▶ Assigned task
Copy every line below where the string "door" is found.

▶ Recorded data
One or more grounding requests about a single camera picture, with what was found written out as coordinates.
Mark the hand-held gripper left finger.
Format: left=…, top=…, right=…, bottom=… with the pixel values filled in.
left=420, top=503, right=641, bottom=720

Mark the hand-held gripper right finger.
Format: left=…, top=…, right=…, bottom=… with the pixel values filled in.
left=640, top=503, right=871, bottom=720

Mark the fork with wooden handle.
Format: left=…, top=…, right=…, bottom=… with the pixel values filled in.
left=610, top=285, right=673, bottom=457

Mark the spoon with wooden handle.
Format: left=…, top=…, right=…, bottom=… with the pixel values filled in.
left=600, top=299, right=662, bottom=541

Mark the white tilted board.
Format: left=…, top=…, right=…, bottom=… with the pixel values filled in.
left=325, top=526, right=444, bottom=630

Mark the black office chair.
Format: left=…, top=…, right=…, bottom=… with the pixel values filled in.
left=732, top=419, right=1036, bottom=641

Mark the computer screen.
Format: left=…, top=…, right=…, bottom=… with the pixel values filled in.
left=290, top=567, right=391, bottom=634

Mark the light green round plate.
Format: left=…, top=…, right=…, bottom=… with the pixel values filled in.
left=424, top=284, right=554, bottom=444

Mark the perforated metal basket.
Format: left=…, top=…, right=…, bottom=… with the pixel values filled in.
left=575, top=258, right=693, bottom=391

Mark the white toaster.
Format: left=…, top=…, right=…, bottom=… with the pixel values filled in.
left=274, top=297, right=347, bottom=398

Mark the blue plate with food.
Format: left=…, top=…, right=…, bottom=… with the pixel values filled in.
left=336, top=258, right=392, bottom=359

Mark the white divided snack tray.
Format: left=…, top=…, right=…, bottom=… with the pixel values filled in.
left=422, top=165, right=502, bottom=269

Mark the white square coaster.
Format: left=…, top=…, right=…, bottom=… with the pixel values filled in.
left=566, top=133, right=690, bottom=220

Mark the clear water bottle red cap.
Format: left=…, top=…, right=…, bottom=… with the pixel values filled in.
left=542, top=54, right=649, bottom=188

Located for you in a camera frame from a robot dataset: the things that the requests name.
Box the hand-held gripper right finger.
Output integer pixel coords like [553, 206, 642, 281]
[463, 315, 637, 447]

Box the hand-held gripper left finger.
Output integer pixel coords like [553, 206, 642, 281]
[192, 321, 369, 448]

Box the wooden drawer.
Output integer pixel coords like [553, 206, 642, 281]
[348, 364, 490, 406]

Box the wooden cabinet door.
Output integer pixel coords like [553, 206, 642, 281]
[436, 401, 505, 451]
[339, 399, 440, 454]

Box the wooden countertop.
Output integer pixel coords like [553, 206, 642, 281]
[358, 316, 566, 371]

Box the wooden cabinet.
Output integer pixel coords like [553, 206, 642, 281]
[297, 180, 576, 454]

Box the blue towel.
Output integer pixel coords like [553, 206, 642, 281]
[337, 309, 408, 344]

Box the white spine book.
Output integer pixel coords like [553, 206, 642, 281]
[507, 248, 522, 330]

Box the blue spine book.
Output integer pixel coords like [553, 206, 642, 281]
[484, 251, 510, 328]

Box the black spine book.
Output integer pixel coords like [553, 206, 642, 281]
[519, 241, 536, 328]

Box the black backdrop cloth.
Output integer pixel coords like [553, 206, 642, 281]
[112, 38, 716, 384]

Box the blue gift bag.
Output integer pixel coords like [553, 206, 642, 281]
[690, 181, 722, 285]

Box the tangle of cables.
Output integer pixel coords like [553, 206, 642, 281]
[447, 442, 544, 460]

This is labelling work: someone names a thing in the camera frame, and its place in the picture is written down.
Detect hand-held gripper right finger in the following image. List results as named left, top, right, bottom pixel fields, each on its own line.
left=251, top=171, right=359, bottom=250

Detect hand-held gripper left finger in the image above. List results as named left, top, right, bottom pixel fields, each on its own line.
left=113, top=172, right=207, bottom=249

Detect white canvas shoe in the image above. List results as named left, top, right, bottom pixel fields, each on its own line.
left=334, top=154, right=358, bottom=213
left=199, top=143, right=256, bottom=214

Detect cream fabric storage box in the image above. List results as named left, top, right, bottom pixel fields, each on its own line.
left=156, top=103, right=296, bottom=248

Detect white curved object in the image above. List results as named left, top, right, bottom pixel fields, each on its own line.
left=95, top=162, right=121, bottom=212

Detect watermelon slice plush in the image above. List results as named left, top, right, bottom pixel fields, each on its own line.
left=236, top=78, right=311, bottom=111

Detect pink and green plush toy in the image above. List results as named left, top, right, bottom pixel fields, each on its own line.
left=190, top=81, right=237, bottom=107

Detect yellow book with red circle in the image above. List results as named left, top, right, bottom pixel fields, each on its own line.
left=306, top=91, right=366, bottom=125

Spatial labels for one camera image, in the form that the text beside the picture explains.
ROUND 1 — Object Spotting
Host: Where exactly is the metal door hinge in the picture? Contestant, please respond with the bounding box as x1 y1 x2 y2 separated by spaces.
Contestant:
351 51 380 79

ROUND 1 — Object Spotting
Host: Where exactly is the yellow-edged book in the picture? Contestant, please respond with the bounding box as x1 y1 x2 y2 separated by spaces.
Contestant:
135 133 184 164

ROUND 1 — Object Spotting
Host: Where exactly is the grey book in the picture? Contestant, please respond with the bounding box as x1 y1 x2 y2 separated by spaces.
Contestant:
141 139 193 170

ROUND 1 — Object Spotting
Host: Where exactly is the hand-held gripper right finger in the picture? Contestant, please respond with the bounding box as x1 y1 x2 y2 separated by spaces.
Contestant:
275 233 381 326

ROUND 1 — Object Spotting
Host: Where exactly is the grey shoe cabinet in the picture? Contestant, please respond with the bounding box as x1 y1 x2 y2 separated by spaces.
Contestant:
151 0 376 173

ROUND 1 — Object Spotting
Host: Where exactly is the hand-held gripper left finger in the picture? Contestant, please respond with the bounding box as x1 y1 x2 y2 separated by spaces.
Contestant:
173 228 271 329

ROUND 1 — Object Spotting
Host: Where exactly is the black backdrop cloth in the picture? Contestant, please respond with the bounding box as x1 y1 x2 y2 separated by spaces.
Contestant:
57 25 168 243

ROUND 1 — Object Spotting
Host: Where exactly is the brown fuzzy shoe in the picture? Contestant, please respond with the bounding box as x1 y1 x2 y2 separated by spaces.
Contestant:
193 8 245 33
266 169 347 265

▶ The completed task
Box the wooden cabinet door.
Host: Where exactly is the metal door hinge in the picture? Contestant, please respond with the bounding box as x1 y1 x2 y2 separated by spaces.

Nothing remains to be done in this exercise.